Start of The data

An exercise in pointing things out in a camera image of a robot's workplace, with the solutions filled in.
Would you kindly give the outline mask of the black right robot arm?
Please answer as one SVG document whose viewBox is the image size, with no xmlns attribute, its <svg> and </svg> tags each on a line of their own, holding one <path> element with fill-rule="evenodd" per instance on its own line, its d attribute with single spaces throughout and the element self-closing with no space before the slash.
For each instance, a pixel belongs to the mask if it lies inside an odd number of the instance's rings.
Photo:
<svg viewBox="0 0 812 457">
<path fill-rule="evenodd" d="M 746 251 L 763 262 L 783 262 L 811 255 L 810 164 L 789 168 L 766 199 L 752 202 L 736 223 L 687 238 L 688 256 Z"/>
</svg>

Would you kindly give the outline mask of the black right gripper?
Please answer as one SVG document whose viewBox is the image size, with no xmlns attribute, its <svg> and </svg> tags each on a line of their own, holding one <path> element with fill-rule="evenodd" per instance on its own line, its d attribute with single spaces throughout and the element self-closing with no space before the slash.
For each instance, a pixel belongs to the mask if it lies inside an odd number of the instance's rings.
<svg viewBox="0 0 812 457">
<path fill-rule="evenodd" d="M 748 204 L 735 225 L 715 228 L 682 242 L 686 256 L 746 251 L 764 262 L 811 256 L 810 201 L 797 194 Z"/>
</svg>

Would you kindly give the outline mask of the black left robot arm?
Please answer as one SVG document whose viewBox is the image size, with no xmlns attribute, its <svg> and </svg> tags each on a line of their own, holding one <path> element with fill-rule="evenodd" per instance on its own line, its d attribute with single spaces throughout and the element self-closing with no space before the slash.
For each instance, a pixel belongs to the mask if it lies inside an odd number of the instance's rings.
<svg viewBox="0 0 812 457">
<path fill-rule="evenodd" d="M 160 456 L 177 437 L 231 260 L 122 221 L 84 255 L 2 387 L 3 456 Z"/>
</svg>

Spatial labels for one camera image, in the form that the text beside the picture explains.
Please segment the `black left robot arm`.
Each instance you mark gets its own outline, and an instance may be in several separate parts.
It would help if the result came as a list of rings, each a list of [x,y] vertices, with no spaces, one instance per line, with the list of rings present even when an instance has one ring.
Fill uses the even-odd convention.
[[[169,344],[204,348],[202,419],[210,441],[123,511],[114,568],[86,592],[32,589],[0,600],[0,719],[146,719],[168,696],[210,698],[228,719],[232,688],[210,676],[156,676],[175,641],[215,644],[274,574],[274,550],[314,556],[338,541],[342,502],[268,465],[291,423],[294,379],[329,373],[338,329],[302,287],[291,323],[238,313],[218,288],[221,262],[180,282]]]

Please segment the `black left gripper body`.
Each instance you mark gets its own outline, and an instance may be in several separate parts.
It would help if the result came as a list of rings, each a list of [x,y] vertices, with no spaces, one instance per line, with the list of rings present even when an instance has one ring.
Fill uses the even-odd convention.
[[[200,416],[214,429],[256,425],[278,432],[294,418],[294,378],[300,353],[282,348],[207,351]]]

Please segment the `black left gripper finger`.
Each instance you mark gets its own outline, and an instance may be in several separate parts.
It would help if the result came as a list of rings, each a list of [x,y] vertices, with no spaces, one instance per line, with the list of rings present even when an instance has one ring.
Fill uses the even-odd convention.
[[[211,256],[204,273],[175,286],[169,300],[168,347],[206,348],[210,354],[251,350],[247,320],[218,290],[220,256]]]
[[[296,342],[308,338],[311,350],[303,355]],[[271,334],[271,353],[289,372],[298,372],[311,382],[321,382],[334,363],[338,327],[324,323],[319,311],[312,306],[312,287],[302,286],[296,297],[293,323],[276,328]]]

End of The data

◆ **Task goal**: Write all the data out again, word for word.

◆ **Answer for this exercise**:
An exercise in pointing things out in a camera image of a robot's workplace, with the solutions filled in.
Would you kindly give the outline mask of the black right robot arm?
Please answer as one SVG document whose viewBox is the image size, with no xmlns attribute, its <svg> and </svg> tags each on a line of their own, holding one <path> element with fill-rule="evenodd" per instance on its own line, its d attribute with single spaces throughout and the element self-closing with no space before the slash.
For each instance, a pixel belongs to the mask if it lies inside an odd number of the instance's rings.
Photo:
<svg viewBox="0 0 812 457">
<path fill-rule="evenodd" d="M 746 251 L 763 262 L 783 262 L 811 255 L 810 164 L 789 168 L 766 199 L 752 202 L 736 223 L 687 238 L 688 256 Z"/>
</svg>

Would you kindly give the outline mask of the black right gripper?
Please answer as one SVG document whose viewBox is the image size, with no xmlns attribute, its <svg> and </svg> tags each on a line of their own, holding one <path> element with fill-rule="evenodd" per instance on its own line, its d attribute with single spaces throughout and the element self-closing with no space before the slash.
For each instance, a pixel belongs to the mask if it lies inside an odd number of the instance's rings.
<svg viewBox="0 0 812 457">
<path fill-rule="evenodd" d="M 748 204 L 735 225 L 715 228 L 682 242 L 686 256 L 746 251 L 764 262 L 811 256 L 810 201 L 797 194 Z"/>
</svg>

Would you kindly give the outline mask of the black left robot arm?
Please answer as one SVG document whose viewBox is the image size, with no xmlns attribute, its <svg> and </svg> tags each on a line of their own, holding one <path> element with fill-rule="evenodd" per instance on its own line, its d attribute with single spaces throughout and the element self-closing with no space before the slash.
For each instance, a pixel belongs to the mask if it lies inside an odd number of the instance's rings.
<svg viewBox="0 0 812 457">
<path fill-rule="evenodd" d="M 160 456 L 177 437 L 231 260 L 122 221 L 84 255 L 2 387 L 3 456 Z"/>
</svg>

Spatial labels for one camera image, in the form that the text beside the picture explains.
Please segment the `black left robot arm`.
Each instance you mark gets its own outline, and an instance may be in several separate parts.
It would help if the result came as a list of rings, each a list of [x,y] vertices, with no spaces, one instance per line, with the list of rings present even when an instance has one ring.
Fill uses the even-odd convention.
[[[169,344],[204,348],[202,419],[210,441],[123,511],[114,568],[86,592],[32,589],[0,600],[0,719],[146,719],[168,696],[210,698],[228,719],[232,688],[210,676],[156,676],[175,641],[215,644],[274,574],[274,550],[314,556],[338,541],[342,502],[268,465],[291,423],[294,379],[329,373],[338,329],[302,287],[291,323],[238,313],[218,288],[221,262],[180,282]]]

Please segment the `black left gripper body`.
Each instance you mark gets its own outline, and an instance may be in several separate parts.
It would help if the result came as a list of rings, each a list of [x,y] vertices, with no spaces, one instance per line, with the list of rings present even when an instance has one ring.
Fill uses the even-odd convention.
[[[200,416],[214,429],[256,425],[278,432],[294,418],[294,378],[300,353],[282,348],[207,351]]]

Please segment the `black left gripper finger`.
Each instance you mark gets its own outline, and an instance may be in several separate parts.
It would help if the result came as a list of rings, each a list of [x,y] vertices, with no spaces, one instance per line, with the list of rings present even when an instance has one ring.
Fill uses the even-odd convention.
[[[211,256],[204,273],[175,286],[169,300],[168,347],[206,348],[210,354],[251,350],[247,320],[218,290],[220,256]]]
[[[296,342],[308,338],[311,350],[303,355]],[[271,334],[271,353],[289,372],[298,372],[311,382],[321,382],[334,363],[338,327],[324,323],[319,311],[312,306],[312,287],[302,286],[296,297],[293,323],[276,328]]]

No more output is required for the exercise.